*** Opening Input data ***

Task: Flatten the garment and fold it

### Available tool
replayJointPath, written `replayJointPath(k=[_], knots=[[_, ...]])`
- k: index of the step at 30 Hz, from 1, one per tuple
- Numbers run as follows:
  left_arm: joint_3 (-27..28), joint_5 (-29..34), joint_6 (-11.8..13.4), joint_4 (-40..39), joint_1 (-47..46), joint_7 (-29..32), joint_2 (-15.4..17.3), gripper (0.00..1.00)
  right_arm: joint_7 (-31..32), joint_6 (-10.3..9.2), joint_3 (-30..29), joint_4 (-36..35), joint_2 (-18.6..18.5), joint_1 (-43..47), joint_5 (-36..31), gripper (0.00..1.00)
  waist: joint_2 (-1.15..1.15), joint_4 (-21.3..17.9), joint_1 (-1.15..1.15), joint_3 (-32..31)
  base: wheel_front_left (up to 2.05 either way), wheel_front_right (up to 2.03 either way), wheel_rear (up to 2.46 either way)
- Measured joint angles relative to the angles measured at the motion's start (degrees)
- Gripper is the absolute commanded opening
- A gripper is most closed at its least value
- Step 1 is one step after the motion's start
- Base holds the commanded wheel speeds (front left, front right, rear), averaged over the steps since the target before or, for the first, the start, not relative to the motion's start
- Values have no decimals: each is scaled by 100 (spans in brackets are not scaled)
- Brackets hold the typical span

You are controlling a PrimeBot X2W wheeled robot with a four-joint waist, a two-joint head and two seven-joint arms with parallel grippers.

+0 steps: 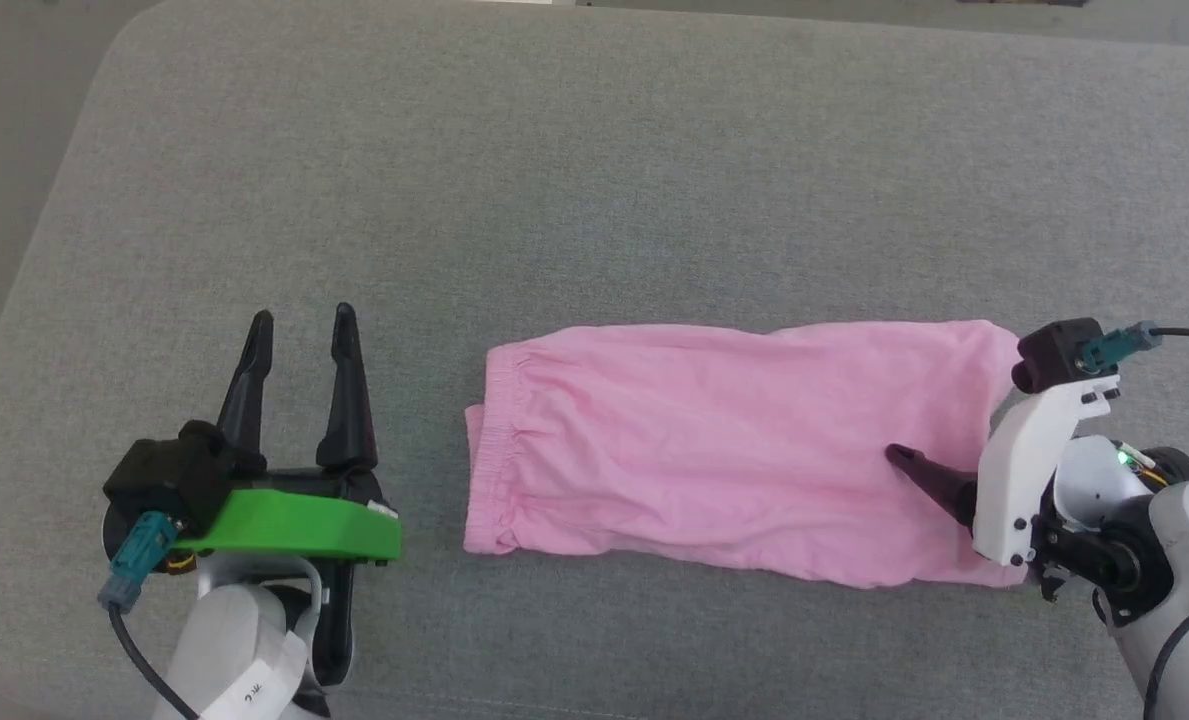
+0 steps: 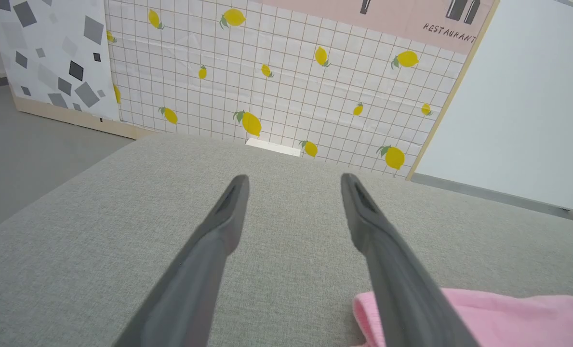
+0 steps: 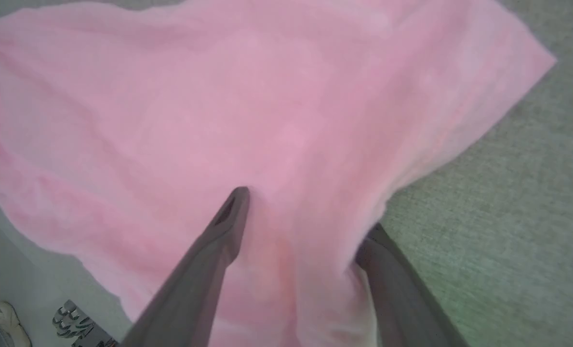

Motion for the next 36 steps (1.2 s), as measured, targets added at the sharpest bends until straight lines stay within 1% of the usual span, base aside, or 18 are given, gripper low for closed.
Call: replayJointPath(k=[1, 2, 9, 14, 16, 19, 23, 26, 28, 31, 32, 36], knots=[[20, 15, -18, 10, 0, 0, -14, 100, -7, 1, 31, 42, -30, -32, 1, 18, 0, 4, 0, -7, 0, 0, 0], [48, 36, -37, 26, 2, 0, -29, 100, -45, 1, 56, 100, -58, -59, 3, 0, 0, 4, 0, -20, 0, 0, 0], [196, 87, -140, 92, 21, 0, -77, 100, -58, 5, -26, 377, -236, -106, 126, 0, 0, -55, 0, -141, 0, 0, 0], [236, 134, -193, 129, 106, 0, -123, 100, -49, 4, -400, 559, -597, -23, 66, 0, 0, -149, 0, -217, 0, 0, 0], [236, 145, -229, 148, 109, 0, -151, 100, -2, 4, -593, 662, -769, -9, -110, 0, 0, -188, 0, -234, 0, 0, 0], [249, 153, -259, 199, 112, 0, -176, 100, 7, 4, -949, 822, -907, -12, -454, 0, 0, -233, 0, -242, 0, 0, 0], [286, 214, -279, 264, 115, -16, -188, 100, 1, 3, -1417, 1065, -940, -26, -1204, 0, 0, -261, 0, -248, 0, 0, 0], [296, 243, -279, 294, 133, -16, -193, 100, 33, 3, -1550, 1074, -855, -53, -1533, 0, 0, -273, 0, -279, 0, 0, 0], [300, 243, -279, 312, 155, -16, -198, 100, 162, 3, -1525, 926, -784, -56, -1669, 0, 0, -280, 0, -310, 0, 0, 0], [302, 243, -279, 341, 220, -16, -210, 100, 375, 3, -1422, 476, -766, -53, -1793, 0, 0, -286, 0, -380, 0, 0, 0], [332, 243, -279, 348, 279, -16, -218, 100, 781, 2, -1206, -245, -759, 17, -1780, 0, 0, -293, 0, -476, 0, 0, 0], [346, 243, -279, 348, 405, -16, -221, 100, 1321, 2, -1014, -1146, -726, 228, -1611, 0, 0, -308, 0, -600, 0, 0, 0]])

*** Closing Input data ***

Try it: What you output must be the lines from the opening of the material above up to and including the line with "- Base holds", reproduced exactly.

Output:
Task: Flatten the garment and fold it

### Available tool
replayJointPath, written `replayJointPath(k=[_], knots=[[_, ...]])`
- k: index of the step at 30 Hz, from 1, one per tuple
- Numbers run as follows:
  left_arm: joint_3 (-27..28), joint_5 (-29..34), joint_6 (-11.8..13.4), joint_4 (-40..39), joint_1 (-47..46), joint_7 (-29..32), joint_2 (-15.4..17.3), gripper (0.00..1.00)
  right_arm: joint_7 (-31..32), joint_6 (-10.3..9.2), joint_3 (-30..29), joint_4 (-36..35), joint_2 (-18.6..18.5), joint_1 (-43..47), joint_5 (-36..31), gripper (0.00..1.00)
  waist: joint_2 (-1.15..1.15), joint_4 (-21.3..17.9), joint_1 (-1.15..1.15), joint_3 (-32..31)
  base: wheel_front_left (up to 2.05 either way), wheel_front_right (up to 2.03 either way), wheel_rear (up to 2.46 either way)
- Measured joint angles relative to the angles measured at the motion's start (degrees)
- Gripper is the absolute commanded opening
- A gripper is most closed at its least value
- Step 1 is one step after the motion's start
- Base holds the commanded wheel speeds (front left, front right, rear), averaged over the steps since the target before or, for the first, the start, not relative to the motion's start

This exercise requires no further answer.